La Cour d’appel britannique valide l’interdiction de Palestine Action comme organisation terroriste
La Cour d’appel confirme la légalité de l’interdiction de Palestine Action
Le 15 juin 2026, la Cour d’appel britannique a jugé légale l’interdiction du groupe Palestine Action comme organisation « terroriste », après le recours du gouvernement.
La Cour d’appel de Londres a statué lundi 15 juin 2026 que la décision du gouvernement d’inscrire Palestine Action sur la liste des organisations proscrites en vertu de la loi antiterroriste de 2000 était juridiquement fondée. Cette décision survient après l’appel du gouvernement contre un jugement de la Haute Cour rendu en février, qui avait déclaré l’interdiction illégale et disproportionnée. (apnews.com)
Décision de la Cour d’appel et portée juridique
La chambre d’appel a examiné les motifs présentés par le ministère de l’Intérieur et a conclu que les critères de proscription prévus par le Terrorism Act 2000 pouvaient être remplis dans ce dossier. Les juges ont estimé que, compte tenu des preuves produites par l’État et de la nature de certaines actions attribuées au groupe, l’inscription sur la liste des organisations terroristes relevait de la compétence gouvernementale et ne constituait pas une mesure juridiquement disproportionnée. (apnews.com)
Arguments du gouvernement et application de la loi
Le gouvernement avait fait valoir que certaines opérations menées par Palestine Action dépassaient le cadre de la protestation politique et portaient atteinte à la sécurité publique et à des infrastructures sensibles, justifiant l’usage des pouvoirs de proscription afin de prévenir des actes similaires. L’interprétation du Terrorism Act 2000 et l’existence d’éléments qualifiables de « lien terroriste » ont été au cœur de l’examen judiciaire. (judiciary.uk)
Rappel du jugement de la Haute Cour en février
La Haute Cour, dans sa décision du 13 février 2026, avait jugé que, bien que « un très petit nombre » d’actions du collectif ait pu avoir un caractère terroriste, la majorité de ses activités relevaient du droit pénal ordinaire et que l’interdiction générale portait une atteinte disproportionnée à la liberté d’expression et de manifestation.

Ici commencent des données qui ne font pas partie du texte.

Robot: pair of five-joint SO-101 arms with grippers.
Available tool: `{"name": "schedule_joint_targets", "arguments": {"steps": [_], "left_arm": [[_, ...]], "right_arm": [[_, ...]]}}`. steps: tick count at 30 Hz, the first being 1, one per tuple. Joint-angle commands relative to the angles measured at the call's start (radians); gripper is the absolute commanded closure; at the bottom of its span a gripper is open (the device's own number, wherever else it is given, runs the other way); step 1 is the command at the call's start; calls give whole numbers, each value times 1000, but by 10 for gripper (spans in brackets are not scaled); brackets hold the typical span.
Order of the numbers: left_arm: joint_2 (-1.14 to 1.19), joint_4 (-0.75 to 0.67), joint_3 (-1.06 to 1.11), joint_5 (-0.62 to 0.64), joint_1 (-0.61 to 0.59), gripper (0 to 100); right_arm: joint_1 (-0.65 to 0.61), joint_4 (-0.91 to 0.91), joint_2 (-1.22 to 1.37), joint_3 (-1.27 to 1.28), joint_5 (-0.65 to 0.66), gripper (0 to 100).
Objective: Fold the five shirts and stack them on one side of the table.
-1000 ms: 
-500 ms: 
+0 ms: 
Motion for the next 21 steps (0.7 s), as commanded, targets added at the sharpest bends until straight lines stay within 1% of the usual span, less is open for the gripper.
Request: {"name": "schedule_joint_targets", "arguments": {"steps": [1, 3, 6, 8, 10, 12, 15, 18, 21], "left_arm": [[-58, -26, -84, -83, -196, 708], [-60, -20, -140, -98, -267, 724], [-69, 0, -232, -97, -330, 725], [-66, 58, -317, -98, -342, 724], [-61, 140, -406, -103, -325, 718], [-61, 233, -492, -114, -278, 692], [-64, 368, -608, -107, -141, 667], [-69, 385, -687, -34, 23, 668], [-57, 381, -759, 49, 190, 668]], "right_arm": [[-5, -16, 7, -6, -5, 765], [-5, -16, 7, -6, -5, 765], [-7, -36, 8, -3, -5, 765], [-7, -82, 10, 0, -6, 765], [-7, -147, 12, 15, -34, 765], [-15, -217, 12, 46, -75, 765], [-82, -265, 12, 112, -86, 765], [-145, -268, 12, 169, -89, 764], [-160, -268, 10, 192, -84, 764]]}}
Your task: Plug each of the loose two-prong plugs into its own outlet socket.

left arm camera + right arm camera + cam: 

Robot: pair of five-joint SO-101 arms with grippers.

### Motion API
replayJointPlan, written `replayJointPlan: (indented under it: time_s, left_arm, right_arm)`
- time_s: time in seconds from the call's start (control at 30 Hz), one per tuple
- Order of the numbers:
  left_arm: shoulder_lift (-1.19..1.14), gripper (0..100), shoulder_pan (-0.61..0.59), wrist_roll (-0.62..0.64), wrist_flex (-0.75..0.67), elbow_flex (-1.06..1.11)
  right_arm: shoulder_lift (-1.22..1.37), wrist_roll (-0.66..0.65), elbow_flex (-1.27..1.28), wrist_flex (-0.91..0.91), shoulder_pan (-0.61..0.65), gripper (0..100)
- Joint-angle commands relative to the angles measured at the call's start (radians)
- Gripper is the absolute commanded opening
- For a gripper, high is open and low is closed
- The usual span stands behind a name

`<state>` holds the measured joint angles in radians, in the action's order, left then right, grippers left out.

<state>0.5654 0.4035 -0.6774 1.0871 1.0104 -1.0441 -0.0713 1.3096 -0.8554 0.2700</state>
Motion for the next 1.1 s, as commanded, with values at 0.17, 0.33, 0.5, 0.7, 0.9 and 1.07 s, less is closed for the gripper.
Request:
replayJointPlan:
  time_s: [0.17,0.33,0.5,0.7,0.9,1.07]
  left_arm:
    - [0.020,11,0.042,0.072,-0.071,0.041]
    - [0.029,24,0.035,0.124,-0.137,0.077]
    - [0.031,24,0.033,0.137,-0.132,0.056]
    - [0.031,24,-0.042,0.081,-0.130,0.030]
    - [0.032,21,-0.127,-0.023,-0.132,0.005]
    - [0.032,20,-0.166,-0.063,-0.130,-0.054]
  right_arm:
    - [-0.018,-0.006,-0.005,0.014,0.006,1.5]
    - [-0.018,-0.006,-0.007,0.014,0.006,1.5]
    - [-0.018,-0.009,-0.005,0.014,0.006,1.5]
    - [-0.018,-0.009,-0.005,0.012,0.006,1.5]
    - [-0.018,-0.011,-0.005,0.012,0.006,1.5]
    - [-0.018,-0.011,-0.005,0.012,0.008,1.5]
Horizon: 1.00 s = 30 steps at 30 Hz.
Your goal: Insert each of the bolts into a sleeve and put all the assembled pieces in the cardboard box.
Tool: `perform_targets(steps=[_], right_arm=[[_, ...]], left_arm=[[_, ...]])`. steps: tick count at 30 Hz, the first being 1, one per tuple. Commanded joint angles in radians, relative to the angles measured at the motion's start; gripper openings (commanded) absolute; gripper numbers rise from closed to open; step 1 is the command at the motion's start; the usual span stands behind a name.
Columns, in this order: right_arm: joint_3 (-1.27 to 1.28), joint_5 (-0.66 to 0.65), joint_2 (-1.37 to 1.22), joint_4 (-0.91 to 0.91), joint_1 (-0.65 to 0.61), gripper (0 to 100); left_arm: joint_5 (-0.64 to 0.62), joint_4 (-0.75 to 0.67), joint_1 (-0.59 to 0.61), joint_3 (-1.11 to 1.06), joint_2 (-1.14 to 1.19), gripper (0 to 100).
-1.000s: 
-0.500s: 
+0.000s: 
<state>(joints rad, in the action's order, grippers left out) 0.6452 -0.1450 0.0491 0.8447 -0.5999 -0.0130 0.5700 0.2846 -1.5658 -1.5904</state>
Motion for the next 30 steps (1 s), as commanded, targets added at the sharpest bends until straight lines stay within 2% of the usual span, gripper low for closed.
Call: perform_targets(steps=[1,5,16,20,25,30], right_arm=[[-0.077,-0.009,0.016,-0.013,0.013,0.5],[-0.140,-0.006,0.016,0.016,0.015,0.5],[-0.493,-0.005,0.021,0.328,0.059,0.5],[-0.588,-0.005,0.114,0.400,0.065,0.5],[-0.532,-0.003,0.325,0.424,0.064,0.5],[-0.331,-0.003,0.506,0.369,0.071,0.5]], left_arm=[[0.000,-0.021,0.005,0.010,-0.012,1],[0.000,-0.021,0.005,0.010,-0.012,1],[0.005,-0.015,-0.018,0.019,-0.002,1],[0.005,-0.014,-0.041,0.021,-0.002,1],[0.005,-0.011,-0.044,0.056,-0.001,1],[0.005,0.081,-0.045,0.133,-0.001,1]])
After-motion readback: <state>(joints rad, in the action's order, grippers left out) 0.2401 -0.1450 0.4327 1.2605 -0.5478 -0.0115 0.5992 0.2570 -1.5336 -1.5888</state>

Ce jugement avait suspendu l’effet immédiat de la décision gouvernementale pour permettre un appel. (theguardian.com)
Incidents et faits reprochés à Palestine Action
Les actions évoquées dans les procédures comprennent des intrusions et des actes de vandalisme ciblant notamment des installations liées à l’industrie de la défense, dont des sites d’Elbit Systems au Royaume‑Uni et une intrusion au sein de la base aérienne de Brize Norton. Ces événements, et en particulier des épisodes ayant causé des dommages matériels importants, ont servi de fondements factuels à l’argumentaire gouvernemental en faveur de la proscription. Par ailleurs, des procès et des condamnations connexes ont conduit certains magistrats à qualifier certaines actions isolées de « connexes au terrorisme » dans le cadre de décisions pénales distinctes. (theguardian.com)
Réactions publiques et conséquences pratiques
La décision de la Cour d’appel est susceptible de raviver les débats sur l’équilibre entre sécurité nationale et libertés civiles. Des organisations de défense des droits civiques et des collectifs pro‑Palestine avaient déjà exprimé leur inquiétude après la proscription initiale, invoquant un risque de criminalisation disproportionnée de la protestation politique. De leur côté, des responsables gouvernementaux et certains élus ont salué la validation judiciaire de la mesure comme nécessaire pour protéger des sites sensibles et prévenir des actions susceptibles d’entraîner des dégâts graves. (theguardian.com)
Voies de recours et prochaines étapes judiciaires
La Cour d’appel a rendu son arrêt après l’autorisation d’appel obtenue par l’État à la suite du jugement de la Haute Cour. Selon la procédure, la décision de la Cour d’appel met fin à l’instance d’appel ordinaire, sauf si des démarches ultérieures sont engagées devant la Cour suprême, ce qui n’a pas été annoncé immédiatement. Sur le plan opérationnel, l’arrêt devrait clarifier l’application pratique de la proscription et guider les forces de l’ordre dans l’interprétation des infractions liées à l’appartenance ou au soutien à une organisation proscrite. (lse.co.uk)
La confirmation par la Cour d’appel de la légalité de l’interdiction marque une étape importante dans un dossier qui a polarisé l’opinion publique et relancé la réflexion sur les limites de l’action militante, la protection des infrastructures et les garanties des libertés fondamentales en période de tensions politiques.